Metadata-Version: 2.4
Name: shenzi
Version: 0.0.5
Summary: A greedy Python standalone application bundler
Project-URL: Repository, https://github.com/narang99/shenzi.git
Author-email: Hariom Narang <hariom2711@gmail.com>
Requires-Python: >=3.9
Description-Content-Type: text/markdown

# shenzi

`shenzi` helps you create standalone Python applications from your development virtual environment. Using `shenzi`, you can create standalone folders which can be distributed to any machine, and the application will work (even when python is not installed on the target system).  

## The python packaging problem
Given a development environment (a virtual environment), we want to produce a single directory containing ALL the dependencies that the application needs.
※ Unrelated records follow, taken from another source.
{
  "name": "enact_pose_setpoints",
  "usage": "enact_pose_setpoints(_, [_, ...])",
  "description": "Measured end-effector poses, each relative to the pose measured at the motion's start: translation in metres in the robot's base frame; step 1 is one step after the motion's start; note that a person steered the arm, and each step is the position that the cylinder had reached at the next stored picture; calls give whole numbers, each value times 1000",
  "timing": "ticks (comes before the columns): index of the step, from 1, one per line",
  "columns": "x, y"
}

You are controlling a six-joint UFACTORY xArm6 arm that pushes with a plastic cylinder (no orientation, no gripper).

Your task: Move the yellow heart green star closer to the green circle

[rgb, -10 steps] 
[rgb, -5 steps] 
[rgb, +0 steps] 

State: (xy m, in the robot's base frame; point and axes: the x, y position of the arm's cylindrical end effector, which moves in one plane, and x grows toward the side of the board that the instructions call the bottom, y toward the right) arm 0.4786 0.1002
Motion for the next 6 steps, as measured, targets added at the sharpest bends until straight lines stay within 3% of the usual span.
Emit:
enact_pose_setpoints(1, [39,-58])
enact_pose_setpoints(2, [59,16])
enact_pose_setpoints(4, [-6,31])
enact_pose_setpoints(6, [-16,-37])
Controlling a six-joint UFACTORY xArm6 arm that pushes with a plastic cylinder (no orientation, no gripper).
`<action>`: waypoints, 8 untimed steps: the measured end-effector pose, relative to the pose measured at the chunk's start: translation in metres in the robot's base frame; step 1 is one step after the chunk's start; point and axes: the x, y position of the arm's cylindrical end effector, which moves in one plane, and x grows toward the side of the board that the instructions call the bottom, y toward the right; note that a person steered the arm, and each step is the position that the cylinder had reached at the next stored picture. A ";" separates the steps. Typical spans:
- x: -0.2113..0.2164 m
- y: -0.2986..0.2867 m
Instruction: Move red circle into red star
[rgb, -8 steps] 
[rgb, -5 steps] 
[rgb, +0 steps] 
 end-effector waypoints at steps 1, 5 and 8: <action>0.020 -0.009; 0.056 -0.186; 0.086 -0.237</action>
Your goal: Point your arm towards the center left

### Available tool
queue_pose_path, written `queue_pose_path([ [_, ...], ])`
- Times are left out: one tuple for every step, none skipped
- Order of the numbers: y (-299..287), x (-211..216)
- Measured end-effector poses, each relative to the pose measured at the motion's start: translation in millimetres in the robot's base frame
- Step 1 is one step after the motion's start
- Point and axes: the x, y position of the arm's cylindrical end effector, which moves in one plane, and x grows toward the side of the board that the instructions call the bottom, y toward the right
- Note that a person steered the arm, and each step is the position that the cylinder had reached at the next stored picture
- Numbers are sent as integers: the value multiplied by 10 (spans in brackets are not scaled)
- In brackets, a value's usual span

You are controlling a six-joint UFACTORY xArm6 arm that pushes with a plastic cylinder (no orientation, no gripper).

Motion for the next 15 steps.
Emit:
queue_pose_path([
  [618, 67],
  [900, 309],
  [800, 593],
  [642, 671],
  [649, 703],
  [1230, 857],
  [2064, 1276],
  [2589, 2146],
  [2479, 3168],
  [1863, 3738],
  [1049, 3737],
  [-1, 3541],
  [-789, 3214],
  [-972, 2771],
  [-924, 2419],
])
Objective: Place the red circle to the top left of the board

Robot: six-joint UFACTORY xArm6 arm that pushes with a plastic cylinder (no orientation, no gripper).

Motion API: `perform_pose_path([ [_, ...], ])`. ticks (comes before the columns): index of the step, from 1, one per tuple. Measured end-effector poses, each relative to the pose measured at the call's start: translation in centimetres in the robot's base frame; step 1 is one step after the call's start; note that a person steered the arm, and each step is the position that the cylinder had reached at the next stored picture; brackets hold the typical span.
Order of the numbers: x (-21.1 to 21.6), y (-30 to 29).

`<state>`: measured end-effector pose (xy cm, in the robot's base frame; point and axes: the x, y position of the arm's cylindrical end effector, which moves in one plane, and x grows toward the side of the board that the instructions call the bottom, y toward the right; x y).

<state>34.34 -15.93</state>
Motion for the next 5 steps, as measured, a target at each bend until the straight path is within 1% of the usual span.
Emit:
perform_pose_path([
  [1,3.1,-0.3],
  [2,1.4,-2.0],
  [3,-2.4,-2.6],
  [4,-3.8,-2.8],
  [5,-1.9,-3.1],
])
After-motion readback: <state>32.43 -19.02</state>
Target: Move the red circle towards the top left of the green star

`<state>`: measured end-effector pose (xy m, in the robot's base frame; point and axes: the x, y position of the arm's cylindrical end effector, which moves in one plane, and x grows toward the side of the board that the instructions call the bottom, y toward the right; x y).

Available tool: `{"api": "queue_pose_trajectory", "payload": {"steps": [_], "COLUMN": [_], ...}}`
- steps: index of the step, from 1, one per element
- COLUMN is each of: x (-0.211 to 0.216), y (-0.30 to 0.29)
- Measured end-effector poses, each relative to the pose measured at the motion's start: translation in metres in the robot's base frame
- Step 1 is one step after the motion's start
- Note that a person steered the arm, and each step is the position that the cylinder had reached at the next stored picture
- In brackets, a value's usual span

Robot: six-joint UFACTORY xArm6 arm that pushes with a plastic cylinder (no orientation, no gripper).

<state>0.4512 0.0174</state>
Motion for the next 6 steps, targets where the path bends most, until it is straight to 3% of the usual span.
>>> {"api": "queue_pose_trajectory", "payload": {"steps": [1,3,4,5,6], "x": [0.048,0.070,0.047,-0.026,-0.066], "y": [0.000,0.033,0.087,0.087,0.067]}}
Other languages like `rust` and `go` provide easy way to create statically linked executables, which makes them very easy to distribute.  
Python struggles in this area mainly because of how flexible it is when it comes to delegating work to C code (shared libraries on your system).   
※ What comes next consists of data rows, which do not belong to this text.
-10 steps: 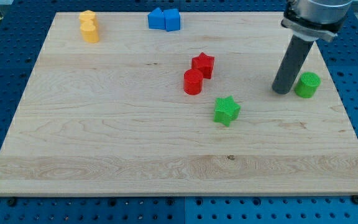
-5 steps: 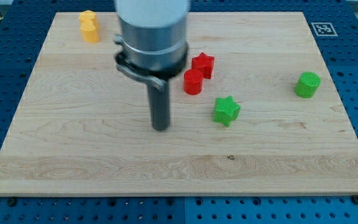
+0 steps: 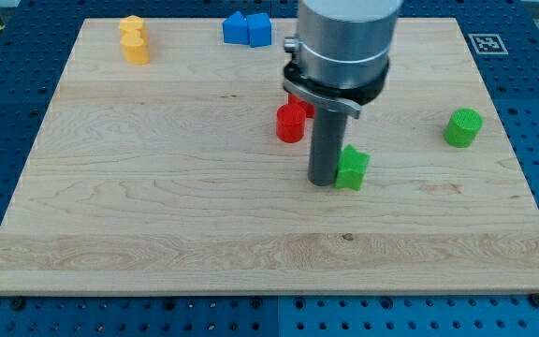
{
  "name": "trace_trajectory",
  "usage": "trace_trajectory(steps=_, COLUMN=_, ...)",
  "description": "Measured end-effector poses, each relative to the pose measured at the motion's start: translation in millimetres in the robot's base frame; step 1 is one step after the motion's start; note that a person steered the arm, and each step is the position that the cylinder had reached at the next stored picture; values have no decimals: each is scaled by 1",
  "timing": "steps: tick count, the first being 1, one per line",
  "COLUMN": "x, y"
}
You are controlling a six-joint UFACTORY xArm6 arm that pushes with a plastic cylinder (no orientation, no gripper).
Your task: Move the green star closer to green circle
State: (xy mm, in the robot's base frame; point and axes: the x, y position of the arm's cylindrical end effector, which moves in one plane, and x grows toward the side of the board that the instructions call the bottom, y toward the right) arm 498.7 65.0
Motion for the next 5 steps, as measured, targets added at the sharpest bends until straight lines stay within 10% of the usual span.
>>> trace_trajectory(steps=5, x=-9, y=99)
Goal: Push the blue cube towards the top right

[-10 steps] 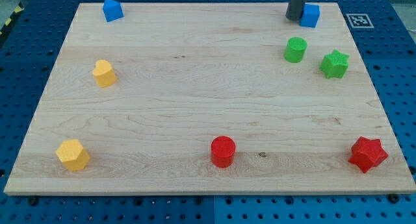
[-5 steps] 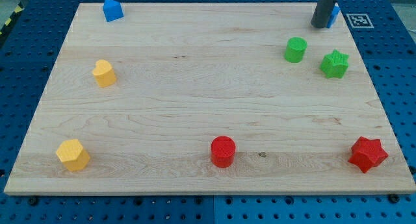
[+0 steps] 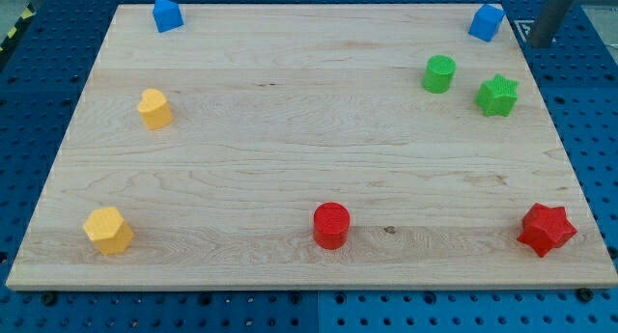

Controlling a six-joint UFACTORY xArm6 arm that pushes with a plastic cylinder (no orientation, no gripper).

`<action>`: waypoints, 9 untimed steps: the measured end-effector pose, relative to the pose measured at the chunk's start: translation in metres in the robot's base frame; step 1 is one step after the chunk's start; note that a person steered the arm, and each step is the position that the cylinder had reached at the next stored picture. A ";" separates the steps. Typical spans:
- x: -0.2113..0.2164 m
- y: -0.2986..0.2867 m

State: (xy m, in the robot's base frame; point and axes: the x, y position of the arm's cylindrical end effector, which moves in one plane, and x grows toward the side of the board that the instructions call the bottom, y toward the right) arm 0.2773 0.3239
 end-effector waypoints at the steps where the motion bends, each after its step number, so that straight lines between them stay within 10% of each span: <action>1: -0.001 -0.018; 9: 0.014 -0.101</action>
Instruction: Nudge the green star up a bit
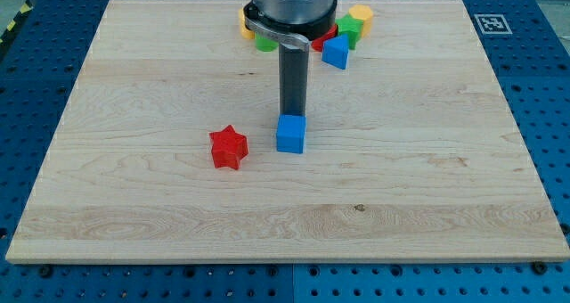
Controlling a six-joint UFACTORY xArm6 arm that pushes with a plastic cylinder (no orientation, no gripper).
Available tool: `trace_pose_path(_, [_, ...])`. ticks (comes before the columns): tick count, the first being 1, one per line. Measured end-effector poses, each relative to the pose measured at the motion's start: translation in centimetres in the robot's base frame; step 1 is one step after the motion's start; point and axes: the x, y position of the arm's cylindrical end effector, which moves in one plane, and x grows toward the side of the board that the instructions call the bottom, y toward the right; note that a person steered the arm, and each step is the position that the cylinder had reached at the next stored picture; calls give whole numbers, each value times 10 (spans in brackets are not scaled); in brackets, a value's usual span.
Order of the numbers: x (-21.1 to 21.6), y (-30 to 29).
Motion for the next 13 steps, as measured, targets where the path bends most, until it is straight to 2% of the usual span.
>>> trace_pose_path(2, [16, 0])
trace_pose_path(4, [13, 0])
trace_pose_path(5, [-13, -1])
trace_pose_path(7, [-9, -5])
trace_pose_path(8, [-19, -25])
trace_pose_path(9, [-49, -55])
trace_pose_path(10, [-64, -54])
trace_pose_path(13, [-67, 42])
Out in the wild, python libraries regularly links to shared libraries in your system:
- [C Extensions](https://docs.python.org/3/extending/extending.html)
- loading shared libraries using `dlopen` and equivalents

Even creating a development environment for some pip package might require you to install some system dependencies (a good example is [weasyprint](https://doc.courtbouillon.org/weasyprint/stable/first_steps.html#installation))   
It becomes difficult to ship applications if we need to install system dependencies in target machines. Docker solves this problem by packaging everything in a single docker image.  
`shenzi` does not compete with `docker`, if you can use `docker`, you should. `shenzi` is useful for shipping desktop applications.  

# Getting Started

First install `shenzi` in your virtual environment.  
```bash
pip install shenzi
```

## Initializing the workspace
If you have a project run using `poetry`, run
```bash
# only poetry package manager is supported
shenzi init
```
It will ask you some questions and generate `shenzi_workspace.toml` file. The TOML file looks like this.  

```toml
# shenzi_workspace.toml
# all relative paths are relative to the directory containing this file

# you can add a list of binaries that your application calls
# something like calling aws cli. Shenzi would try to find all these in your path and add them to the distribution
binaries = ["tesseract"]

[packaging]
kind = "poetry"
config_file = "<relative-path-to-poetry.lock>"
# you can add the dependency groups you want in the distribution (dev, or other custom groups)
groups = ["main"]

[execution]
main = "<relative-path-to-main-python-script>"
```


## Intercepting

You need to first configure `shenzi` to listen to all the imports that your python application makes. You can either do this by running your application in your development environment and testing it. Or running tests.  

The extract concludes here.